Positive excess kurtosis (leptokurtic) is desirable: drops are tightly clustered, the method behaves consistently. Negative kurtosis (platykurtic) means a wide, flat distribution — unpredictable method behavior.

We summarize robustness across all corruption levels by computing areas:

$$ \overline{\text{AUC}{\text{skew}}} = 1 - \int{0.05}^{1} \text{skew}(k), dk $$$$ \text{AUC}{\text{kurt}} = \int{0.05}^{1} \text{Ekurt}(k), dk $$

We want both to be large: consistently negative skew and consistently positive kurtosis across the full range of $k$.


What Can IoU Be Low While Mass(E) Is High?

This is worth pausing on because it’s a subtlety that comes up a lot in practice.

Suppose all of the model’s relevance is concentrated in the expert zone:

E = [1, 1, 1, 1, 1, 0, 0, 0, 0, 0]   (steps 1–5 are expert zone)
r = [5, 4, 3, 2, 1, 0, 0, 0, 0, 0]   (all mass in E, none outside)
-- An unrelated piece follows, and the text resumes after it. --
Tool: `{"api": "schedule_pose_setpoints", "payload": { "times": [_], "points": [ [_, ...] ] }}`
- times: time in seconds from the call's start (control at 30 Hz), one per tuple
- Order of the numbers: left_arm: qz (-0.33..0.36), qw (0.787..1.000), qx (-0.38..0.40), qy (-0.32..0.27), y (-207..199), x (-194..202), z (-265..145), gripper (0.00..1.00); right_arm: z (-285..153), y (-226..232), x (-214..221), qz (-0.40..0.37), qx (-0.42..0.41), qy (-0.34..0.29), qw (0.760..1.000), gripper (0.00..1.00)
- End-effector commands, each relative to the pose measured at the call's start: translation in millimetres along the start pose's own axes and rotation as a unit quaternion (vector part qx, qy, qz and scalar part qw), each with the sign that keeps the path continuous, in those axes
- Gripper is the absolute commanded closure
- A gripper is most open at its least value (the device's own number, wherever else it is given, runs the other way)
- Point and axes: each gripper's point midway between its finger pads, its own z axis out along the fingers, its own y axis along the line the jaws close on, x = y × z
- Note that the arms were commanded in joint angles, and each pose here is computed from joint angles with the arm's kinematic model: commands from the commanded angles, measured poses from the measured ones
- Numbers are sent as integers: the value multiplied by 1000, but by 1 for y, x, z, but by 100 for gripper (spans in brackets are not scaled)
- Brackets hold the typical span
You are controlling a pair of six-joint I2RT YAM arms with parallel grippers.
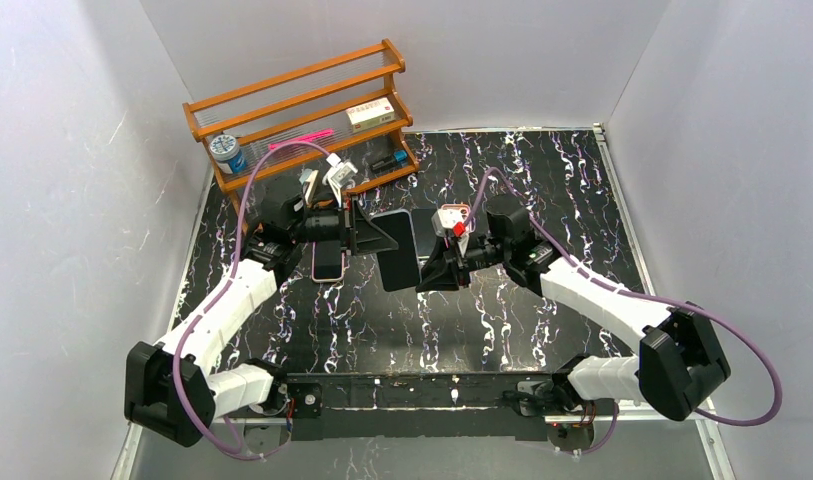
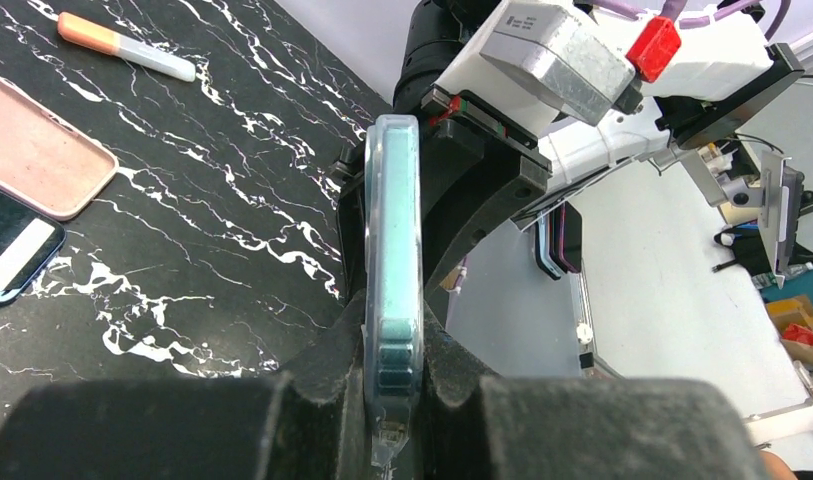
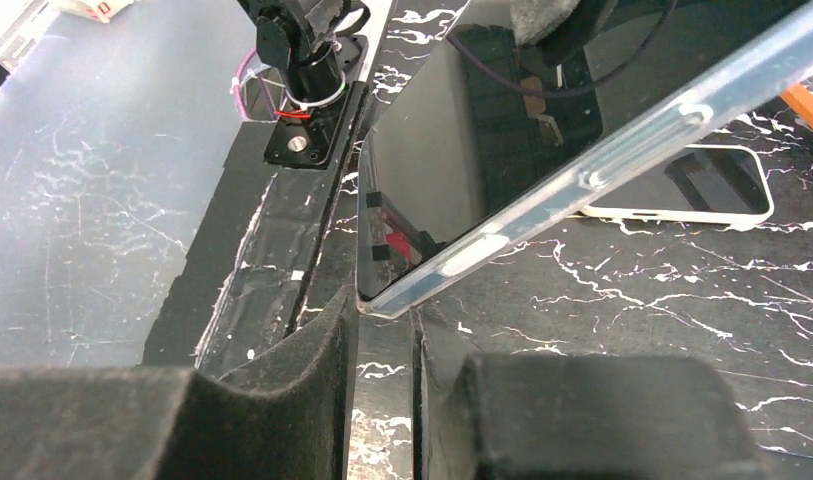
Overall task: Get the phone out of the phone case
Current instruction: Remove the phone case from the phone.
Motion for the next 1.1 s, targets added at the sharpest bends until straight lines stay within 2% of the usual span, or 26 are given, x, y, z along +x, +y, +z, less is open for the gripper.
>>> {"api": "schedule_pose_setpoints", "payload": {
  "times": [0.0,0.27,0.53,0.8,0.97,1.07],
  "points": [
    [22,999,26,-29,-28,-30,-2,100,11,-8,-12,-85,-14,5,996,99],
    [23,998,43,-26,-36,-25,-4,100,21,-24,-12,-123,-18,52,991,99],
    [21,998,56,-28,-43,-24,-4,100,23,-49,-25,-172,28,68,982,99],
    [5,998,61,-26,-43,-15,-2,100,18,-70,-46,-221,97,52,969,99],
    [19,999,37,-26,-33,-14,-1,100,10,-62,-40,-208,110,54,970,99],
    [43,999,5,-20,-23,-15,-2,100,1,-51,-30,-191,121,52,973,82]
  ]
}}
Mass(E) = 15/15 = 1.00 — perfect. The model ignores everything outside the expert zone.

But at τ = 0.10 (top 10% = top 1 step), M_τ = [1, 0, 0, 0, 0, 0, 0, 0, 0, 0]:

$$ \text{IoU} = \frac{1}{5} = 0.20 $$

The model is perfectly concentrated where the expert says, but IoU is only 0.20 because the expert zone has 5 time steps and we’re only selecting 1. IoU penalizes the model for not covering the entire expert zone — even though all its attention is in the right place.

This reveals what each metric is actually measuring: Mass captures distributional concentration of relevance, while IoU captures set-level coverage at a specific threshold. Both matter, and they measure different failure modes.


Putting It All Together

Getting an attribution map:

Method Core mechanism Satisfies completeness? Key limitation
Vanilla Gradient Local gradient $\partial F / \partial x_t$ Gradient saturation
Integrated Gradients Path integral of gradients Baseline choice matters
Grad-CAM Gradient-weighted feature maps Coarse spatial resolution
SHAP Shapley values (game theory) Exponential compute (approximated)
LIME Local linear surrogate Unstable across runs
Occlusion Direct masking + forward pass Slow ($O(T)$ passes)

Evaluating the attribution map:

Human-alignment (external validation):

Metric What it measures Range Want
IoU Set overlap at threshold τ [0, 1] High
Mass(E) Fraction of relevance in expert zone [0, 1] High
Mass(S) Fraction of relevance in steady-state [0, 1] Low
Spearman ρ Rank-order agreement with expert [-1, 1] High

Corruption-based (internal/faithfulness validation):

Metric What it measures Want
AUC S̃_top Score drop curve under top-k corruption High
AUC S̃_bottom Score drop curve under bottom-k corruption Low
F₁ S̃ Harmonic balance of top and bottom High
AUC_skew Skewness of drops across samples, swept over k High (negative skew)
AUC_kurt Kurtosis of drops across samples, swept over k High (tight distribution)

Why This Matters

Attribution maps are not ground truth — they’re hypotheses about model behavior. A map that looks visually sensible might fail the corruption test. A map that scores well on IoU against human annotations might be exploiting spurious correlations that happen to align with expert intuitions. The evaluation framework we’ve covered is what lets you stress-test those hypotheses rigorously.

The bigger picture is this: we want AI systems that are not just accurate but auditable. Attribution methods are a first step toward that. They let you check whether a model is relying on the right features, catch models that cheat (e.g., a radiology model that learned to read scanner manufacturer metadata rather than pathology), and build the kind of trust that comes from understanding, not just performance.

We’re not there yet. Methods disagree. They can be fooled by adversarial perturbations. Evaluation benchmarks have their own limitations. But the mathematical toolkit we’ve covered — Integrated Gradients, Shapley values, IoU, Mass Ratio, Spearman correlation, and corruption-based faithfulness tests — gives us something to work with, and a principled way to hold attribution methods accountable.


Further reading: Simonyan et al. (2014) — vanilla gradients; Sundararajan et al. (2017) — Integrated Gradients and the axiomatic framework; Selvaraju et al. (2017) — Grad-CAM; Lundberg & Lee (2017) — SHAP; Ribeiro et al. (2016) — LIME; Adebayo et al. (2018) — sanity checks for saliency maps (essential reading before trusting any method).